Friday, 28 June 2013

Mad and Bad Media

Simon Cross recently gave a conference paper on press representations of the 'mad and bad' at a Conference on Language, Culture and Politics in Krakow.

--> Simon argued that, in the wake of the UK’s Leveson Inquiry into the ethics and practices of the popular press, journalism educators must reconsider whether ‘poor’ journalism practice can remedied. A case in point concerns media reporting on mentally disordered offenders, which is pock-marked with infected consequences of ‘mad and bad’ clap-trap dished out by pathological tabloids. The idea that tabloid reporting on the mad and bad is a condition of ‘poor’ journalism not only misdiagnoses the problem but also reckons it has remedy to improve the condition: educating editors in the error of their ways. Drawing on original research his paper shows that instead of educating tabloid editors and journalists we need a radical response to eradicating tabloid pathology. His ideas aimed to counter a tendency in journalism studies reluctant to criticize tabloid populism on mental disorder.

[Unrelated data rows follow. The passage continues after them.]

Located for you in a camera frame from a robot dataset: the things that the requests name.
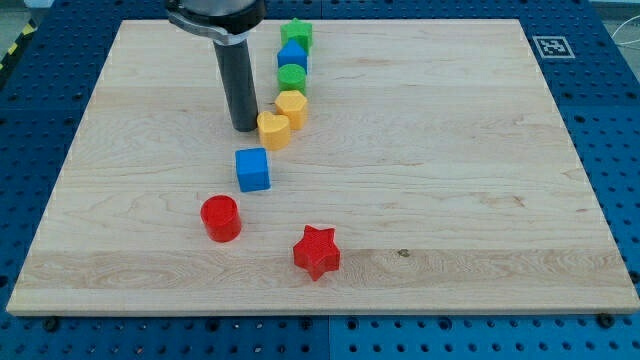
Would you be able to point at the blue cube block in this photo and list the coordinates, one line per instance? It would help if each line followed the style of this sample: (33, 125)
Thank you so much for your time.
(252, 169)

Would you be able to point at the yellow heart block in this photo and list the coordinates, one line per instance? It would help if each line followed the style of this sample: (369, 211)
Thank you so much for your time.
(274, 130)

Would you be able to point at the red star block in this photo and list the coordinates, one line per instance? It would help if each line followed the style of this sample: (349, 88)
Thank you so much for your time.
(317, 252)

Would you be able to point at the yellow hexagon block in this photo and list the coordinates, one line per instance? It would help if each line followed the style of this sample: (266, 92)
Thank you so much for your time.
(294, 105)

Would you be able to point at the red cylinder block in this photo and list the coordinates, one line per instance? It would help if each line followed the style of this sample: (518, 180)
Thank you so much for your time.
(221, 219)

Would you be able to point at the green cylinder block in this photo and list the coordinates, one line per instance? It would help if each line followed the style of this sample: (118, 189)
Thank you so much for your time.
(292, 77)

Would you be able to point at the wooden board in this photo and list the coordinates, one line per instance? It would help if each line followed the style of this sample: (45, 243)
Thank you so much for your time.
(434, 148)

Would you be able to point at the blue pentagon block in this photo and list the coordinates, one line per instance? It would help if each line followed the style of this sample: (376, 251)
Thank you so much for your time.
(293, 53)

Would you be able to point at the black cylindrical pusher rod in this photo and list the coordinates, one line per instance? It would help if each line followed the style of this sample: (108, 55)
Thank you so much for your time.
(236, 73)

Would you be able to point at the green star block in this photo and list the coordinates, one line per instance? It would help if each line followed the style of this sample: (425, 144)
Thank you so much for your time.
(299, 31)

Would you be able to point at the white fiducial marker tag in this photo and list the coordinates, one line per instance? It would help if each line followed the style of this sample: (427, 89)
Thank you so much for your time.
(553, 47)

By doing so it moves beyond a heuristic dictated by tabloid logic on mad and bad and speaks to our need to develop a political sensitivity in journalism education beyond the status quo. 

SImon Cross, 'Mad and Bad Media: the Pathology of British Tabloids', 5th Annual International Conference on Language, Culture and Politics, Tischner European University, Krakow., 6-7 June 2013.